-- About this exercise --
Excluding pictures, retype the line with "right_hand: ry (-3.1" and each line that follows it to the end of the data below, word for word.

-- The data --
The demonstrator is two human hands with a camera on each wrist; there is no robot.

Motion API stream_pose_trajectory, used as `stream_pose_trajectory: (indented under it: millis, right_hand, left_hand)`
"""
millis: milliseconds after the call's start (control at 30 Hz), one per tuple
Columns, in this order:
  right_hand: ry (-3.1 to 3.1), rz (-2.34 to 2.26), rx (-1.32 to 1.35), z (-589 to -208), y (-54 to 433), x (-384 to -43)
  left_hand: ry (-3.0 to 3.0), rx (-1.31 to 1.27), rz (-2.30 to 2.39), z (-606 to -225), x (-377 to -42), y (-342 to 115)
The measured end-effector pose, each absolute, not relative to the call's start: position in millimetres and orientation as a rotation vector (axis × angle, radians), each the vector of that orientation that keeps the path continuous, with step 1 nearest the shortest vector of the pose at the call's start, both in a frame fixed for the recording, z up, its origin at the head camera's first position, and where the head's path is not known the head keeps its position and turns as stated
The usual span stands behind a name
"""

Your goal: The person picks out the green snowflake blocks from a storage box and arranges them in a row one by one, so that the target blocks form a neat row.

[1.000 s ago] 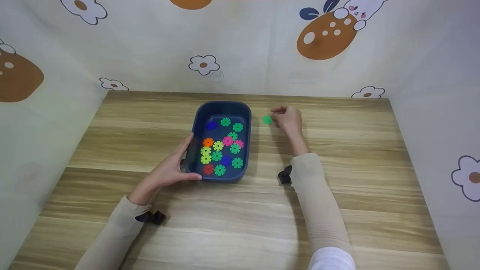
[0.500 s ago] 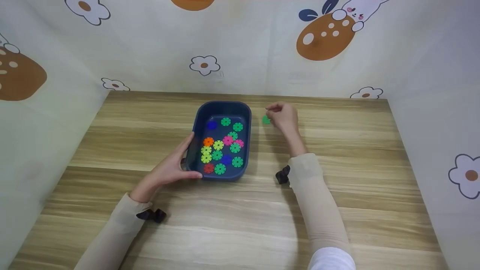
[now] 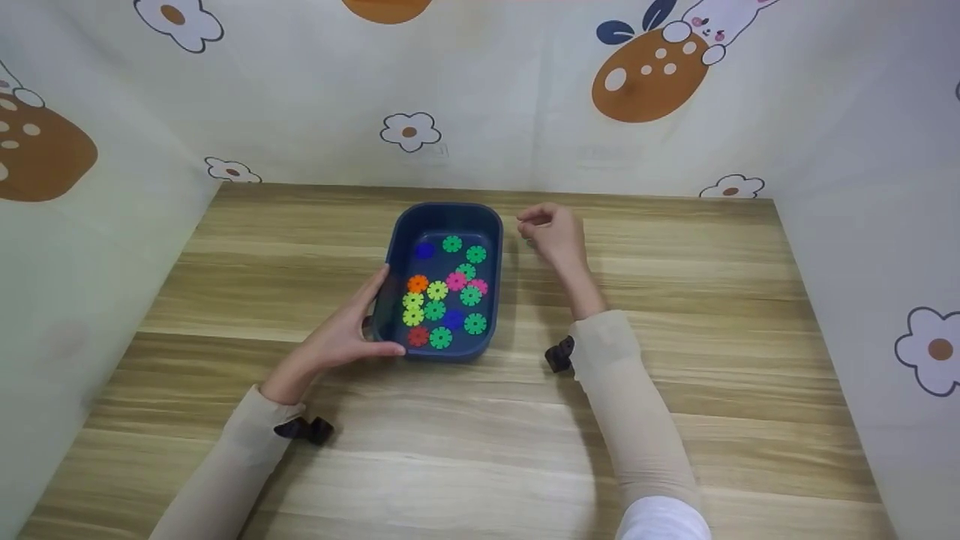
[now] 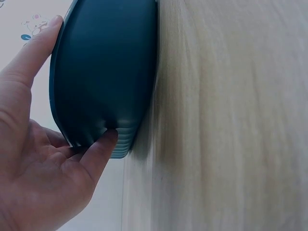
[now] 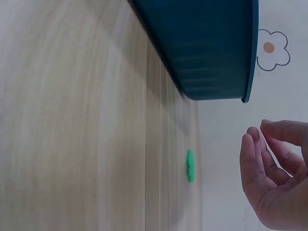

-- Your response --
  right_hand: ry (-3.1 to 3.1), rz (-2.34 to 2.26), rx (-1.32 to 1.35), z (-589 to -208), y (-54 to 433), x (-384 to -43)
  left_hand: ry (-3.0 to 3.0), rx (-1.31 to 1.27), rz (-2.30 to 2.39), z (-606 to -225), x (-377 to -42), y (-342 to 115)
The measured end-effector pose, each absolute, not relative to the call's start: position in millimetres and orientation as a rotation vector (axis × angle, radians), each the vector of that orientation that keeps the path continuous, with step 1 nearest the shortest vector of the pose at the call's start, both in a frame fixed for the recording, z up, its origin at the head camera's first position, and where the head's path is not known the head keeps its position and turns as stated
The usual span stands behind a name
"""

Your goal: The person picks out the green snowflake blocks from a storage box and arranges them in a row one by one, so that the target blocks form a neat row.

[1.000 s ago] 
[0.500 s ago] 
[now] 
[now] 
[now] 

This output requires no further additions.